Extracted records
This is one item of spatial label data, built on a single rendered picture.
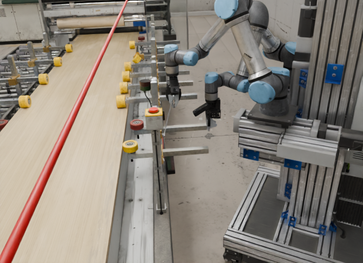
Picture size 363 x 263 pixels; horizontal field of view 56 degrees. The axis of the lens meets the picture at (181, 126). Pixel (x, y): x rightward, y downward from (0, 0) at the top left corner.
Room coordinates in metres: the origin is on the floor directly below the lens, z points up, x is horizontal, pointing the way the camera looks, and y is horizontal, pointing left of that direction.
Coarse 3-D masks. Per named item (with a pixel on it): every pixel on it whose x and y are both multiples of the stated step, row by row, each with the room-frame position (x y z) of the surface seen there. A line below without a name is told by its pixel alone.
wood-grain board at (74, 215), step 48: (96, 48) 3.63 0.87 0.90; (48, 96) 2.31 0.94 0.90; (96, 96) 2.27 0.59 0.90; (0, 144) 1.63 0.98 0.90; (48, 144) 1.61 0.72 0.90; (96, 144) 1.59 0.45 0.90; (0, 192) 1.20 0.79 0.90; (48, 192) 1.19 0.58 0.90; (96, 192) 1.18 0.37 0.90; (0, 240) 0.92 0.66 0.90; (48, 240) 0.91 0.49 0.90; (96, 240) 0.90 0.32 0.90
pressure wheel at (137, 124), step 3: (132, 120) 1.84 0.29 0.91; (135, 120) 1.84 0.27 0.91; (138, 120) 1.85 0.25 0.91; (141, 120) 1.84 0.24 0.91; (132, 123) 1.81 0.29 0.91; (135, 123) 1.81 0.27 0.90; (138, 123) 1.81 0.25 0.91; (141, 123) 1.80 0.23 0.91; (132, 126) 1.79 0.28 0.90; (135, 126) 1.78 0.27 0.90; (138, 126) 1.79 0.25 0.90; (141, 126) 1.79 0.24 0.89; (132, 129) 1.79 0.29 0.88; (135, 129) 1.78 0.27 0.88; (138, 129) 1.78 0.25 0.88; (138, 135) 1.82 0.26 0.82; (138, 138) 1.82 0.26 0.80
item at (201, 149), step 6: (150, 150) 1.59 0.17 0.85; (168, 150) 1.58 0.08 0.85; (174, 150) 1.58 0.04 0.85; (180, 150) 1.58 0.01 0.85; (186, 150) 1.58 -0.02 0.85; (192, 150) 1.58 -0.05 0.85; (198, 150) 1.58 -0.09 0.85; (204, 150) 1.58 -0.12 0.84; (132, 156) 1.56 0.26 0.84; (138, 156) 1.56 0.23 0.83; (144, 156) 1.56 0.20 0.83; (150, 156) 1.56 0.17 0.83; (168, 156) 1.57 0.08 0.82
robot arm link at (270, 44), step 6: (264, 36) 2.05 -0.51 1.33; (270, 36) 2.08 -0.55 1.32; (264, 42) 2.08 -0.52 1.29; (270, 42) 2.09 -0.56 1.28; (276, 42) 2.12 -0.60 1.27; (264, 48) 2.15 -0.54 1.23; (270, 48) 2.11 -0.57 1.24; (276, 48) 2.10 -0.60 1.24; (264, 54) 2.19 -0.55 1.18; (270, 54) 2.12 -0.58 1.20; (276, 54) 2.11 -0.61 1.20
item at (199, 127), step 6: (168, 126) 1.84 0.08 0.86; (174, 126) 1.84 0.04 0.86; (180, 126) 1.83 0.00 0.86; (186, 126) 1.83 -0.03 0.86; (192, 126) 1.83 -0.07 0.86; (198, 126) 1.83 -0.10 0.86; (204, 126) 1.83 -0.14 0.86; (138, 132) 1.81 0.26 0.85; (144, 132) 1.81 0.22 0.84; (150, 132) 1.81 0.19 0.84; (162, 132) 1.82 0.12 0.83
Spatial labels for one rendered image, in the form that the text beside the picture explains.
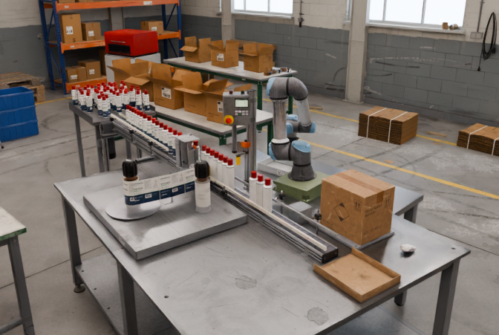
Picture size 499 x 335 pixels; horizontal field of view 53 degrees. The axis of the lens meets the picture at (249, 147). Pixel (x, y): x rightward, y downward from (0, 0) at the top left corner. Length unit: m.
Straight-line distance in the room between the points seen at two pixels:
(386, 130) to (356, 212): 4.35
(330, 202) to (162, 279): 0.96
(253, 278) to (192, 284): 0.28
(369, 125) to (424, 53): 1.80
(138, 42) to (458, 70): 4.93
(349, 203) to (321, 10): 6.88
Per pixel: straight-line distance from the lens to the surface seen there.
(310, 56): 9.44
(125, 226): 2.79
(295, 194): 3.13
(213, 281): 2.37
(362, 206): 2.55
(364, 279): 2.43
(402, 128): 6.80
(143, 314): 3.23
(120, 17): 11.18
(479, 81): 7.98
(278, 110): 3.14
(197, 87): 5.36
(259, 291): 2.31
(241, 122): 3.01
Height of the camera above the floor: 2.18
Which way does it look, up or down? 20 degrees down
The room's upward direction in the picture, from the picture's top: straight up
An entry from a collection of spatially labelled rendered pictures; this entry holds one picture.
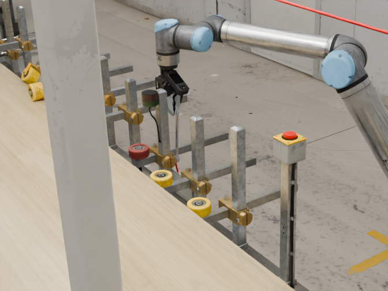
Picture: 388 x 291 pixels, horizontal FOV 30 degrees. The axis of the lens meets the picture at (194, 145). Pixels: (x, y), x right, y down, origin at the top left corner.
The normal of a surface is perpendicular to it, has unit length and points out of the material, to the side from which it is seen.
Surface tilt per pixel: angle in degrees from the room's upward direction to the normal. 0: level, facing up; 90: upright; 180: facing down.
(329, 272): 0
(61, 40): 90
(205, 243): 0
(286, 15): 90
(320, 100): 0
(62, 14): 90
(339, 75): 84
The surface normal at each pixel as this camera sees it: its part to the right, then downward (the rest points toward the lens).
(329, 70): -0.56, 0.28
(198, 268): -0.04, -0.90
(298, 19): -0.83, 0.27
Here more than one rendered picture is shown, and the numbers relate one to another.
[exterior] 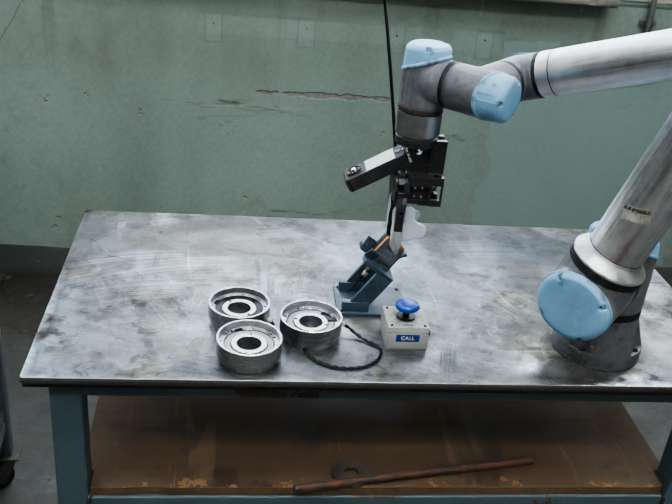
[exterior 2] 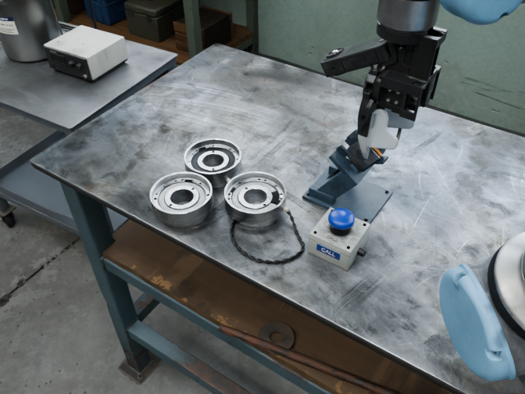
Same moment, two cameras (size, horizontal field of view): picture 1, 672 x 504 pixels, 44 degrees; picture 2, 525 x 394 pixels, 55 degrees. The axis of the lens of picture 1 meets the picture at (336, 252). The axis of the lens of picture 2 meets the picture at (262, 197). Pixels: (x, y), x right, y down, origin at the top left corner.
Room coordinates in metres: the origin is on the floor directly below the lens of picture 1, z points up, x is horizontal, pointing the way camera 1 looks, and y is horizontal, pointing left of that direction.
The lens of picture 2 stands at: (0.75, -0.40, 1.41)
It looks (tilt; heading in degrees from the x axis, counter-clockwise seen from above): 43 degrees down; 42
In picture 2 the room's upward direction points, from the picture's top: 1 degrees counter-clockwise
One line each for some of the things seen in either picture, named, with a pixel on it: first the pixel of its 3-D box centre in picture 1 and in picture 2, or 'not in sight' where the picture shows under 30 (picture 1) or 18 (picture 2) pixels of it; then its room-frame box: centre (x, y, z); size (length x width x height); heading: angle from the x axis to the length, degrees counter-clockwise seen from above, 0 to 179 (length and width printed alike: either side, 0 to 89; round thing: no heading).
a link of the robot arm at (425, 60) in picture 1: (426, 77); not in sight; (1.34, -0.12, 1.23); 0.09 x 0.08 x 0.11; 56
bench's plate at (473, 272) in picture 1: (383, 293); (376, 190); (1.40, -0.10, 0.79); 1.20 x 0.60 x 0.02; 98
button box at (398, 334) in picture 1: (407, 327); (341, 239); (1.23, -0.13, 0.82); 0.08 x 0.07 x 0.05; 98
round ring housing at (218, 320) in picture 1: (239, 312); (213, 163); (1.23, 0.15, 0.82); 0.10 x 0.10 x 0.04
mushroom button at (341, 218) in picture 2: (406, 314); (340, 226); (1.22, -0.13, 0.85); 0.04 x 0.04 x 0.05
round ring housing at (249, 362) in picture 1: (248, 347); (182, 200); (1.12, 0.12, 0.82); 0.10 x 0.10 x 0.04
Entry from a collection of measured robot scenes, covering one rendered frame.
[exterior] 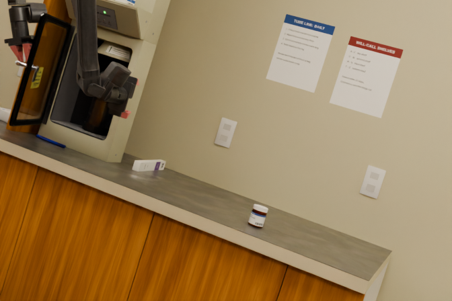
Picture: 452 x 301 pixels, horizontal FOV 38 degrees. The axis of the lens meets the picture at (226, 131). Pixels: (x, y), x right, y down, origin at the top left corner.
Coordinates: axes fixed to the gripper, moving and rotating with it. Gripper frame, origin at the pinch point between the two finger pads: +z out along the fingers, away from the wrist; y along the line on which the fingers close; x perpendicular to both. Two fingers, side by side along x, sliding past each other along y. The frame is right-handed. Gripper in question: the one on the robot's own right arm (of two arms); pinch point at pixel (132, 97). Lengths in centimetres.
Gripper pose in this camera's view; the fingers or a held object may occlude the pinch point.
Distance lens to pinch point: 229.0
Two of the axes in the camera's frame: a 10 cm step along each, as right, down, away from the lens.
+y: 2.9, -9.5, -0.6
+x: -9.0, -3.0, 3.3
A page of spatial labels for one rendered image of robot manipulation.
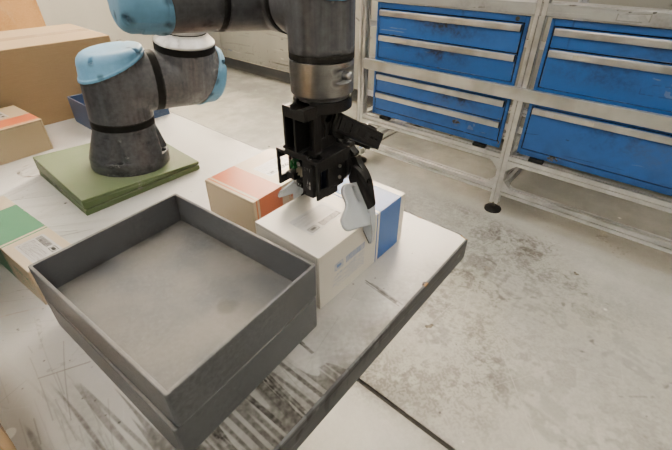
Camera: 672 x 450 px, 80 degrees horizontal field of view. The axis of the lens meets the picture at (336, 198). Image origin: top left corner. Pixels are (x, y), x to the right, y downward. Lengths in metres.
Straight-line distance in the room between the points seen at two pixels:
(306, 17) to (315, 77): 0.06
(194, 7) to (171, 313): 0.34
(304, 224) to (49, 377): 0.34
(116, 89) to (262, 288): 0.48
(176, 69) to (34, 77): 0.54
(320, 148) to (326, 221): 0.12
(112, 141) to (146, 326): 0.46
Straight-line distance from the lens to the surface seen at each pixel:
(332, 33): 0.44
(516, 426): 1.35
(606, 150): 1.90
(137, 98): 0.85
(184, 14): 0.48
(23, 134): 1.16
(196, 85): 0.88
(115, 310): 0.55
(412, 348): 1.42
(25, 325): 0.67
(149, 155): 0.88
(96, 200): 0.85
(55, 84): 1.34
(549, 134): 1.92
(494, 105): 1.95
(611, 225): 2.00
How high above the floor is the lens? 1.11
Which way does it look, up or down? 32 degrees down
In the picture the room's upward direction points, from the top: straight up
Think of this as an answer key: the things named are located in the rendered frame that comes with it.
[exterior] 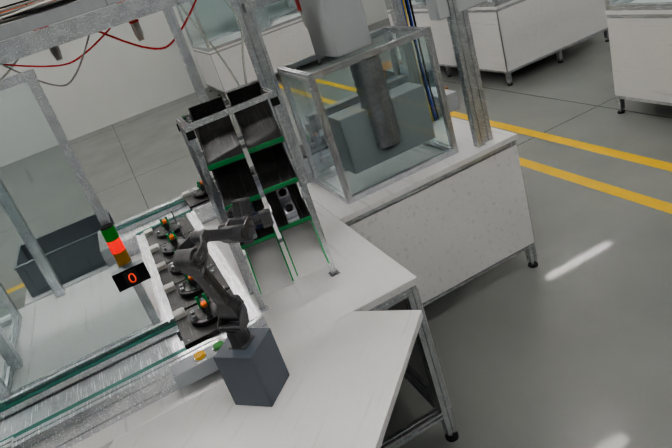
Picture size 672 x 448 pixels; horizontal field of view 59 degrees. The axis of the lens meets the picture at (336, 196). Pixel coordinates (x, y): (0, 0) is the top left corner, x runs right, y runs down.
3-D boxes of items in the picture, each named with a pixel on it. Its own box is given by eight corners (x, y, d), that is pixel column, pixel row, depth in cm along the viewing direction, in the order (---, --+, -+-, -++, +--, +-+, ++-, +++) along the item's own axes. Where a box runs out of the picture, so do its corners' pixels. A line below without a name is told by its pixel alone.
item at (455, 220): (541, 264, 352) (517, 133, 319) (384, 354, 322) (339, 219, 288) (472, 229, 412) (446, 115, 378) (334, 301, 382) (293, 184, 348)
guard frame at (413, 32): (458, 152, 319) (430, 26, 292) (348, 204, 300) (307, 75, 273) (414, 137, 360) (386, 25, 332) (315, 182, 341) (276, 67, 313)
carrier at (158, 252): (206, 249, 281) (196, 226, 276) (158, 271, 274) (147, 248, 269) (196, 233, 302) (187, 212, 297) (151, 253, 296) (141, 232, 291)
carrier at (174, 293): (231, 290, 238) (220, 264, 233) (175, 318, 231) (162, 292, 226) (217, 268, 259) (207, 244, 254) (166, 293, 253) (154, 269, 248)
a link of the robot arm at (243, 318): (242, 333, 178) (235, 317, 175) (217, 334, 181) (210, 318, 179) (251, 319, 183) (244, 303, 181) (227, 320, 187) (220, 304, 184)
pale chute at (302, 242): (330, 266, 225) (329, 262, 221) (297, 278, 223) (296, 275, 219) (304, 203, 235) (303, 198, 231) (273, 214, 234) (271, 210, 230)
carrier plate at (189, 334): (248, 318, 216) (246, 314, 215) (186, 350, 209) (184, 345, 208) (232, 292, 237) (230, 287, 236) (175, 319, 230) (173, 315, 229)

Aim of the task – Pictures are to be left out. Write out only the lines above starting at the one with "Camera: 672 x" and ending at the one with "Picture size 672", both lines included, exactly.

Solution to this problem –
Camera: 672 x 450 px, 80 degrees horizontal field of view. The axis of the lens meets the picture at (336, 198). Image origin: top left corner. Pixels are (x, y), x to the right, y downward. Lengths in metres.
Straight-line distance in the room between the points seen at two pixels:
(306, 17) to (315, 77): 0.06
(194, 7) to (171, 313): 0.34
(304, 224) to (49, 377): 0.34
(116, 89) to (262, 288): 0.48
(176, 69) to (34, 77): 0.54
(320, 148) to (326, 221): 0.12
(112, 141) to (146, 326): 0.46
Straight-line distance from the lens to the surface seen at each pixel:
(332, 33): 0.44
(516, 426): 1.35
(606, 150): 1.90
(137, 98): 0.85
(184, 14): 0.48
(23, 134): 1.16
(196, 85): 0.88
(115, 310): 0.55
(412, 348): 1.42
(25, 325): 0.67
(149, 155): 0.88
(96, 200): 0.85
(55, 84): 1.34
(549, 134): 1.92
(494, 105): 1.95
(611, 225): 2.00
How high above the floor is the lens? 1.11
Which way does it look, up or down? 32 degrees down
In the picture the room's upward direction points, from the top: straight up
Think of this as an answer key: the things named are located in the rendered frame that comes with it.
[exterior] 
Picture size 672 x 448 pixels; horizontal field of view 59 degrees. The axis of the lens meets the picture at (336, 196). Pixel coordinates (x, y): (0, 0) is the top left corner, x runs right, y runs down.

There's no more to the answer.